Ciascuno poi è tornato a occuparsi di cose che davvero ci mancavano durante il lockdown: buttare cartacce per strada (ora anche guanti e mascherine), affollare locali all’ora dell’aperitivo, speculare su ogni genere di merce, fare campagna elettorale da bar, progettare rivalse contro una qualsiasi categoria di nemici immaginari, eccetera eccetera.
Insomma: non è cambiato nulla.
Eppure potrebbe cambiare qualcosa a breve: in peggio.
Vedo molta gente incarognita, magari perché è in cassa integrazione, perché ha i figli o i vecchi tra le palle, ed effettivamente sono cose che ti sconvolgono la vita. Per la cronaca io faccio parte della seconda categoria.
Eppure sono categorie che non si comprendono a vicenda. Chi si lamenta di avere i figli a casa guarda storto chi ha l’ardire di parlare della difficile gestione degli anziani, e viceversa.
Vedo anche che il prezzo della vita sta lievitando, e che presto molti servizi diventeranno elitari. Sì, sì, riapriamo i cinema, i teatri, apriamo le spiagge al 30% delle loro capacità, poi però incazziamoci, perché i costi per accedere a queste opportunità saranno molto salati. Ma poi avrà senso lamentarsi di non poter andare due settimane in riviera romagnola, quando oramai si fa fatica a comprare un pacchetto di guanti usa e getta, visto che tutti ci speculano su? Senza dimenticare di come cambierà il nostro accesso ai controlli di routine medica, ora che i tempi per qualunque visita si sono dilungati.

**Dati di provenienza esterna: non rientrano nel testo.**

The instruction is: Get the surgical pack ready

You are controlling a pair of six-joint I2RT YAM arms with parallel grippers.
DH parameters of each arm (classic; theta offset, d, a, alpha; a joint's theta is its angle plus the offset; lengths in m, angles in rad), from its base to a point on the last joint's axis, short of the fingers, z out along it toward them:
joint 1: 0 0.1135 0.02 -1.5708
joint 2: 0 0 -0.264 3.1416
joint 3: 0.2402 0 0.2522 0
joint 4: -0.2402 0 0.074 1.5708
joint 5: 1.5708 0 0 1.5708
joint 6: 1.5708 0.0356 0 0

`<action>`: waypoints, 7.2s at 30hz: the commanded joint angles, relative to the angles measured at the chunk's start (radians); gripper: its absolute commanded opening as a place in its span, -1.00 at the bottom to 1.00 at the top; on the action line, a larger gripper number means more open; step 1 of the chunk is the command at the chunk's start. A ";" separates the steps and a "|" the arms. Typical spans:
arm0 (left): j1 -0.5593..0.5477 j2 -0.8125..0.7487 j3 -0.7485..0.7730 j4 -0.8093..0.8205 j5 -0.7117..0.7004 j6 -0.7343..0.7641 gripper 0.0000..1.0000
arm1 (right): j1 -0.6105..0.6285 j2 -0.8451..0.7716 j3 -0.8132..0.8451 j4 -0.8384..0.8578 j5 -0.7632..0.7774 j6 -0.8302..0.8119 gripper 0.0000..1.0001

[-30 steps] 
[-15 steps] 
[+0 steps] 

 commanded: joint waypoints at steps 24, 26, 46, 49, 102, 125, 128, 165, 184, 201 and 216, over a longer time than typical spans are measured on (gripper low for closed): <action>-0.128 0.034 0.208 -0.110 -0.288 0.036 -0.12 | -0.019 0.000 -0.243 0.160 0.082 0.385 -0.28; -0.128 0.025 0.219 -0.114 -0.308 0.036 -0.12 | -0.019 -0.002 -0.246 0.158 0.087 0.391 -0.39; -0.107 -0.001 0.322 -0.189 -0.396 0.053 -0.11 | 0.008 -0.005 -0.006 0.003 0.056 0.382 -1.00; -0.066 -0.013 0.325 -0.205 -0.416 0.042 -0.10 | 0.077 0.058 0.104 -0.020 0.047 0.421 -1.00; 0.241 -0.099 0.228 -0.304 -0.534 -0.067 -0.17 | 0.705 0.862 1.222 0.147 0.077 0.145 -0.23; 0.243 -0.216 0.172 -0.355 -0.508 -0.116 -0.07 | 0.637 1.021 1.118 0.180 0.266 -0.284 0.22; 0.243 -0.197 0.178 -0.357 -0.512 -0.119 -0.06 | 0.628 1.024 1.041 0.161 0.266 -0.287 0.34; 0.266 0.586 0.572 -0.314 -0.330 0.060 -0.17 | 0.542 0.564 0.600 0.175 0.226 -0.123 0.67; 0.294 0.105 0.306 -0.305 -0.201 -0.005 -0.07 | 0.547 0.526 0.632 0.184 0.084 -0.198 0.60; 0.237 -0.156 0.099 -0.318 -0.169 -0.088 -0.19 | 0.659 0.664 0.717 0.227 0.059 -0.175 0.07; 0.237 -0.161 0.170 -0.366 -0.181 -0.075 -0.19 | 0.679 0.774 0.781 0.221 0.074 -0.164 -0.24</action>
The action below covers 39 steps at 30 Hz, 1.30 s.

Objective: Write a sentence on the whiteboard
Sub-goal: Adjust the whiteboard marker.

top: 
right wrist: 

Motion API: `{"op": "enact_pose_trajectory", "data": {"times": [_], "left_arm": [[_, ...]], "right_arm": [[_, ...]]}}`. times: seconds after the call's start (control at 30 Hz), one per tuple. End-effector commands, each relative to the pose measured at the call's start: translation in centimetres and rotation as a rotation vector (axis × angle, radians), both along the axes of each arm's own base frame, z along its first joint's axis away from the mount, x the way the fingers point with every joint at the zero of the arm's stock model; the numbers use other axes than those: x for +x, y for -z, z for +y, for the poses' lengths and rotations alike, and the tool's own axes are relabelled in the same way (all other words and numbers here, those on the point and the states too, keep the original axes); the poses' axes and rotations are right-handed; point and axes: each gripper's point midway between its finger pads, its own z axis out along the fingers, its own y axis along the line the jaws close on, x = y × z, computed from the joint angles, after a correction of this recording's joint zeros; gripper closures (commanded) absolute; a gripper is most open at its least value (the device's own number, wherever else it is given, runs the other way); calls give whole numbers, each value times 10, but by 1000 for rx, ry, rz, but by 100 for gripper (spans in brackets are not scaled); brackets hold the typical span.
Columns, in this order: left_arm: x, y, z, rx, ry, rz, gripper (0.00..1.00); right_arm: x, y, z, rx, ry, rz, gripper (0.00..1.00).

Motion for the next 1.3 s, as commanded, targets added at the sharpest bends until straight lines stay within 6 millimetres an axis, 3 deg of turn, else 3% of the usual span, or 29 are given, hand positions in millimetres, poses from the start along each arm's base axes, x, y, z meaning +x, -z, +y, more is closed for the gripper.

Avremo maggiori divari e un numero crescente di persone con dei problemi di stress, ansia e di esaurimento nervoso. Le incazzature per giusta causa si confonderanno con quelle di imbecilli che sostengono “battaglie” idiote, come quelle contro l’uso della mascherina (vi assicuro che esiste davvero).
Prevedo una lunga e difficile estate, e questa volta la colpa del virus sarà secondaria.
Poi magari mi sbaglierò. Del resto, come ho già detto, è capitato e capiterà spesso.
Prima di tutto sono felice di leggere un bel articolo lungo qui sul Blog. Quello che mi spaventa molto è che per il nostro comportamento sconsiderato si debba chiudere di nuovo tutto. Vivo in un paesotto nell’interland romano dove ci si conosce molto di più delle grandi metropoli e vedo la situazione di molti amici commercianti.
Un bar che per sbancare il lunario stava aperto 7 giorni su 7 dalle 7.00 alle 23.00 adesso cerca di riprendersi dopo due mesi abbondanti di chiusura forzata.
Io e mia mia moglie siamo della categoria genitori con figlio sclerato a casa e vorremmo poter uscire o mandarlo dai nonni ma NON si può. Non si può perché sfortunatamente non è finita.
Esatto: non è finita, eppure almeno una persona su due si comporta come se già lo fosse. Io non me ne capacito, davvero.